Hilversum, the Netherlands April, May 2023 5/5 I am Kenya-born and raised in a little village at the foot of the Ngong Hills, the place that Karen Blixen writes so vividly about in her classic memoir, “Out of Africa” (1937), which was made into a film in 1985. My grandmother lived a stone’s throw away from my home in the Dagoretti reserves, where Blixen’s servants trekked to go work on her “farm in Africa.” My childhood was happy.
I have beautiful memories of chasing wild rabbits in the plains and skinny dipping in streams so clean, we drank water right out of them without the risk of disease and ate the fruit of the land in complete abandon. Until very recently, I never set foot outside my country, and when I did, I stayed within Africa. That changed two summers ago, when I got a chance to visit North America and then Europe.
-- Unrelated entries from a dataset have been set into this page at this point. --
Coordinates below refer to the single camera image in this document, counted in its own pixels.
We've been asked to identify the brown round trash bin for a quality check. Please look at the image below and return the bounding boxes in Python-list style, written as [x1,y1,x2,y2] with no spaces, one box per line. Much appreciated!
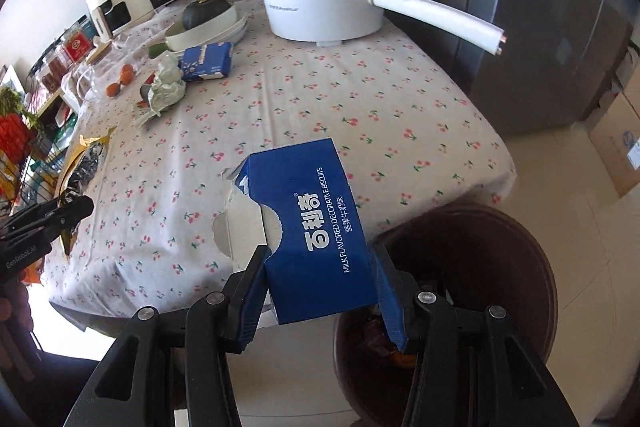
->
[332,204,559,427]

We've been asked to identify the crumpled plastic wrapper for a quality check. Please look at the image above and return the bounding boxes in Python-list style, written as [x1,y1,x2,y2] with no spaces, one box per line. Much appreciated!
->
[136,57,186,128]

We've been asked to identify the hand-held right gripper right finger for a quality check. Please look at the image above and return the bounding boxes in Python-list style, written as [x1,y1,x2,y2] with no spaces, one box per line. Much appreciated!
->
[367,244,577,427]

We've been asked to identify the dark green pumpkin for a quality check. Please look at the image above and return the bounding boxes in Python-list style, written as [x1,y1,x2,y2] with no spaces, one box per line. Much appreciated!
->
[181,0,234,31]

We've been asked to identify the black wire rack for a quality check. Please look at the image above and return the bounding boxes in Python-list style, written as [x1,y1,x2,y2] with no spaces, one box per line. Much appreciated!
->
[0,66,68,210]

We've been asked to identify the red snack packets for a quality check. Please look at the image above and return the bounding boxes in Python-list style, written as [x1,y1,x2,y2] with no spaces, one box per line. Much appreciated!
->
[0,113,38,164]

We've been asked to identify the person's left hand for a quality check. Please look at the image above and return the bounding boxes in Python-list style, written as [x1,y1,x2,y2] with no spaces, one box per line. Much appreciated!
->
[0,281,30,325]

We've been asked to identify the dark blue biscuit box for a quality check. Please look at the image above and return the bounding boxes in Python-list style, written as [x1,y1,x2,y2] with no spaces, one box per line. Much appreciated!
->
[221,137,380,326]

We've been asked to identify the glass jar with dark contents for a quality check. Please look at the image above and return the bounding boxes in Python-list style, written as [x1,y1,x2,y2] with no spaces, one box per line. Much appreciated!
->
[41,54,66,84]

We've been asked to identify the blue dotted snack packet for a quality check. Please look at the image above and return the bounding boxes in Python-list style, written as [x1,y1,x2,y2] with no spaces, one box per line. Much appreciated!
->
[179,41,235,82]

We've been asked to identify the yellow foil snack bag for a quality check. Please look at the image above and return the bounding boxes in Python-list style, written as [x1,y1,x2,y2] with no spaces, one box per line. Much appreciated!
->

Nothing could have prepared me for the culture shock. I encountered a different kind of beauty and the ugliness of anti-black racism, but that’s a story for another day. My European tour began in Berlin, where, as a guest of the state, travelling in the company of four women, from the 2022/23 William Southam Journalism Fellowship cohort of Massey College, I visited the Holocaust memorial site, a sombre assembly of tombstones stretching as far as the eye can see, laid down in memory of six million Jewish people murdered by the Nazis.
My solo adventure began right after the five-day tour of Germany. I had planned to kill three birds with one.